- About this exercise -
Search the records for "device". Copy every line where it appears.

---

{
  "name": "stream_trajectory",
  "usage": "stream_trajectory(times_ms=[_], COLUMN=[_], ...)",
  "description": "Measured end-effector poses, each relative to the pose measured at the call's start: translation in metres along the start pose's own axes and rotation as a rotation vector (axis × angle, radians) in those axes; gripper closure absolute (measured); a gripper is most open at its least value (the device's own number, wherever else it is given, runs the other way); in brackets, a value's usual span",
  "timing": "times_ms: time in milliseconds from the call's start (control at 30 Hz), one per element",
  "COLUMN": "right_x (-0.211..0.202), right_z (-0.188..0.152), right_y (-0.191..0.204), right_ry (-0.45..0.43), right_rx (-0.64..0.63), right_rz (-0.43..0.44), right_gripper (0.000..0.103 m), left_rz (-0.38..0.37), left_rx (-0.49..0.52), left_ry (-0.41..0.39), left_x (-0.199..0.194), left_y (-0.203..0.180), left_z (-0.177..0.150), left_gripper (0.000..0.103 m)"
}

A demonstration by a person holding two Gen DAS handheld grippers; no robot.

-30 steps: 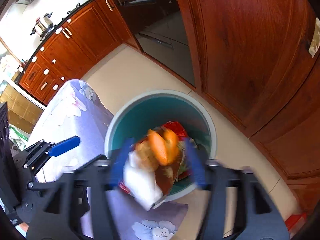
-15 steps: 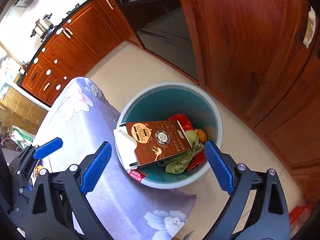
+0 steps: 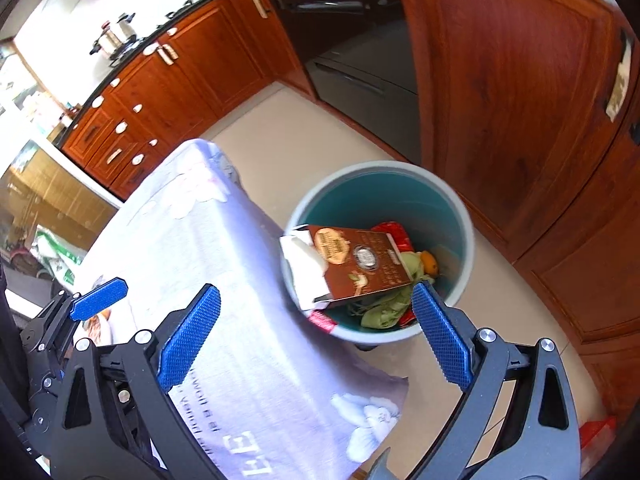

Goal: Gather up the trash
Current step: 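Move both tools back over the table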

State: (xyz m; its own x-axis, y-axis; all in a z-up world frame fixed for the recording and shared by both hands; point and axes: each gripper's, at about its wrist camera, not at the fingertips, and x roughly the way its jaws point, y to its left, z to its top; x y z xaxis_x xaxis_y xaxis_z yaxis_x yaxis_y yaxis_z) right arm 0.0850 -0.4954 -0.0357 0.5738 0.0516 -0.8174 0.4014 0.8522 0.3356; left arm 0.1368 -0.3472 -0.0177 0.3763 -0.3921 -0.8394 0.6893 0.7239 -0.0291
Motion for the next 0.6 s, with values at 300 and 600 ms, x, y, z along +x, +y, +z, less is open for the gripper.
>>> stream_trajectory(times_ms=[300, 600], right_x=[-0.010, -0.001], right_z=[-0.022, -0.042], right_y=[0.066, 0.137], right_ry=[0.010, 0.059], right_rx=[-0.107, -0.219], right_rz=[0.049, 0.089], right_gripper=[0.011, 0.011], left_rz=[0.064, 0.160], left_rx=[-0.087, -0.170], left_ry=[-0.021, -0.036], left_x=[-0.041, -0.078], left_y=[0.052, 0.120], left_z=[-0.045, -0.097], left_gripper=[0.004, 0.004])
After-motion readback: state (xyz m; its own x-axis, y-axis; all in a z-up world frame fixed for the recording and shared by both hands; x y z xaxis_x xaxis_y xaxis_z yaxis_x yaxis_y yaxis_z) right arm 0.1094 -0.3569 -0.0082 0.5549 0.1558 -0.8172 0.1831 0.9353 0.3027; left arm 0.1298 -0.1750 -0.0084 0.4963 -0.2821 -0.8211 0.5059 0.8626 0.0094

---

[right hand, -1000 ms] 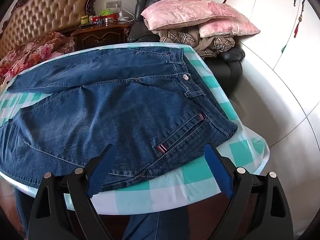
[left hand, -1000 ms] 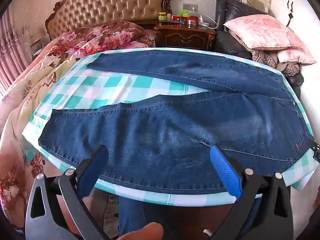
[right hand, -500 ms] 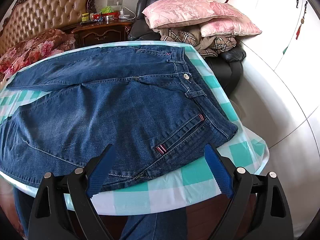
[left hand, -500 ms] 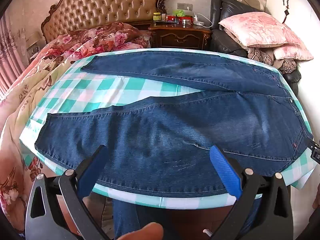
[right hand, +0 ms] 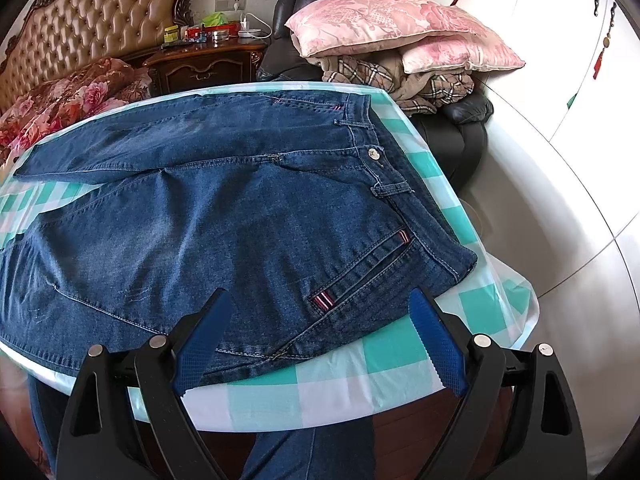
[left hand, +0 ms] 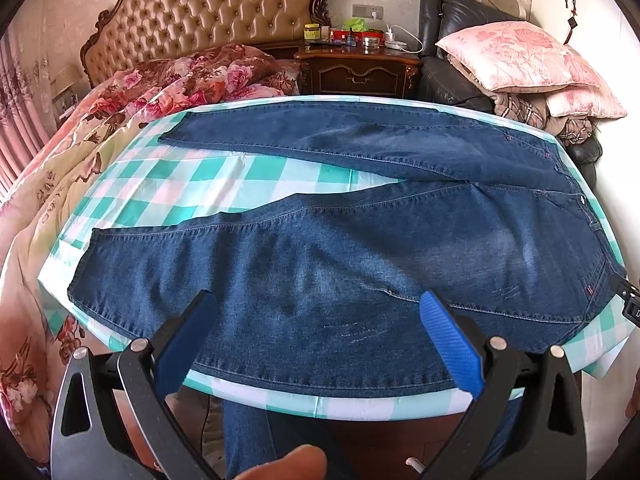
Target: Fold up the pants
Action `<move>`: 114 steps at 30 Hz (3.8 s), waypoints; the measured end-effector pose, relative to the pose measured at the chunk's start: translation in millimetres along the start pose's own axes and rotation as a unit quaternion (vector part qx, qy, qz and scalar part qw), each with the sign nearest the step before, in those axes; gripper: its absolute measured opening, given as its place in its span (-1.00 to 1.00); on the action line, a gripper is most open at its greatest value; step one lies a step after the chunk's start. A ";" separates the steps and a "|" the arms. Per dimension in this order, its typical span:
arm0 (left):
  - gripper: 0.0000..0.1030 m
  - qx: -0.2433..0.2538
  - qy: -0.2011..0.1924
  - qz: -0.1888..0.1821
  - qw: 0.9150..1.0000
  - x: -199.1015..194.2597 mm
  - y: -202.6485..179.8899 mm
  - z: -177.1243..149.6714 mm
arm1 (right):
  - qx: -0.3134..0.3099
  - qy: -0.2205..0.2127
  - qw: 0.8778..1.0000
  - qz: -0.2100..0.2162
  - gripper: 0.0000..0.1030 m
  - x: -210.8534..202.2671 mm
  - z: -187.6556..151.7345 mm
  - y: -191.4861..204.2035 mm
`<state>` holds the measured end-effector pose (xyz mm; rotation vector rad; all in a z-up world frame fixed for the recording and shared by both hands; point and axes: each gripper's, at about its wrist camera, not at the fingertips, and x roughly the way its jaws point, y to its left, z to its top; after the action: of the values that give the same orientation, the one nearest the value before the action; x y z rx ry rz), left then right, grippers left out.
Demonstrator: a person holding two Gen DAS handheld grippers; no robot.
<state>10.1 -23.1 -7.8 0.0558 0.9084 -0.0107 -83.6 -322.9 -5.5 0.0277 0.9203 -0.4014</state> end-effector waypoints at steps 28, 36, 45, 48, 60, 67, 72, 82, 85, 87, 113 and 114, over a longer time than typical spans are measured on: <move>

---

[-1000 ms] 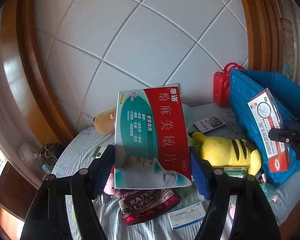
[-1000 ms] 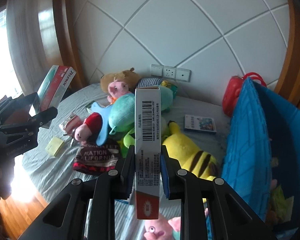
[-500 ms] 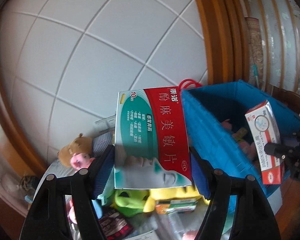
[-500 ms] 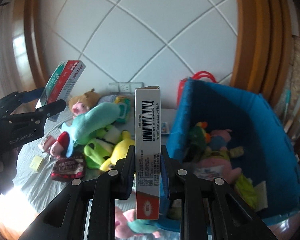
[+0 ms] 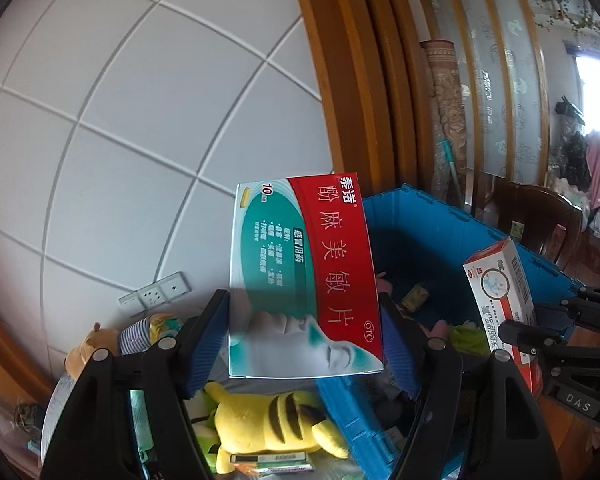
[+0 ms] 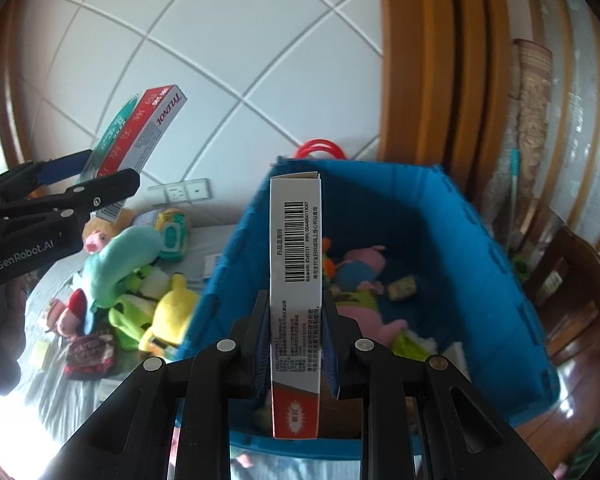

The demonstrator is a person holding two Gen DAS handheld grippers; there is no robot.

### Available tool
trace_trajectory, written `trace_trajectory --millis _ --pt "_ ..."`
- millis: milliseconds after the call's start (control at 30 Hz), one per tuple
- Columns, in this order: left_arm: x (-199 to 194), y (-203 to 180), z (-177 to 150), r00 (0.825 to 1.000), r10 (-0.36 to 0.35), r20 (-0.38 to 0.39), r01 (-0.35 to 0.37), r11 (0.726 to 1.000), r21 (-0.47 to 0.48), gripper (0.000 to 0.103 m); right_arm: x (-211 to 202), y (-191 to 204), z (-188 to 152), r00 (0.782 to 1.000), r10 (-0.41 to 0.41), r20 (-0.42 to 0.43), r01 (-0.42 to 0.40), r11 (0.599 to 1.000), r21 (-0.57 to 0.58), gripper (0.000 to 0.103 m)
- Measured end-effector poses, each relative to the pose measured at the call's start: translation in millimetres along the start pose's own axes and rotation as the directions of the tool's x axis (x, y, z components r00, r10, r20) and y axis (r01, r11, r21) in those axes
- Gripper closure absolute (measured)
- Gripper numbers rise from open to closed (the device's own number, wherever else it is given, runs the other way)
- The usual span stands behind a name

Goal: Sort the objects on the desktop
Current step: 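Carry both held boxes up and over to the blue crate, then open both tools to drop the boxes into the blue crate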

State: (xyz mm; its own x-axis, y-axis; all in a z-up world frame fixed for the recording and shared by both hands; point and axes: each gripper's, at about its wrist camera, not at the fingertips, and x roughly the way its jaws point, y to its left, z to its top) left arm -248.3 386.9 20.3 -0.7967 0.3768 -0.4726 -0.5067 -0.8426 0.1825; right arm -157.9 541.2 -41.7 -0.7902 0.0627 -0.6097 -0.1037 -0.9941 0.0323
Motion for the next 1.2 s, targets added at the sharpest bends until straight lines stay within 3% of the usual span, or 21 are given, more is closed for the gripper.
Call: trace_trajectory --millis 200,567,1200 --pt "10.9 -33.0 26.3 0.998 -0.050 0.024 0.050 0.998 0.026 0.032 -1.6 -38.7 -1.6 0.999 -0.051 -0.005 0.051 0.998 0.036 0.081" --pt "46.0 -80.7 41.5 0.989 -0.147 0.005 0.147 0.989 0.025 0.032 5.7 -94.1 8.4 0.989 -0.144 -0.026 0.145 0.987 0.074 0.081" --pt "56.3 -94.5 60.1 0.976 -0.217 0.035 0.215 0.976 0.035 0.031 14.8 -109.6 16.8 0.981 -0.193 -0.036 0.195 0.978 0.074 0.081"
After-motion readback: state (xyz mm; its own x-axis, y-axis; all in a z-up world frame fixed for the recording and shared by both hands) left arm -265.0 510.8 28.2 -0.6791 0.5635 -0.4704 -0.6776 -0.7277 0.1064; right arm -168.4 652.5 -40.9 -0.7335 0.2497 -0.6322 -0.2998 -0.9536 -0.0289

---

- Your solution -
  "description": "Measured end-effector poses, each relative to the pose measured at the call's start: translation in metres along the start pose's own axes and rotation as a rotation vector (axis × angle, radians) in those axes; gripper closure absolute (measured); a gripper is most open at its least value (the device's own number, wherever else it is given, runs the other way); in brackets, a value's usual span",
- Gripper numbers rise from open to closed (the device's own number, wherever else it is given, runs the other way)

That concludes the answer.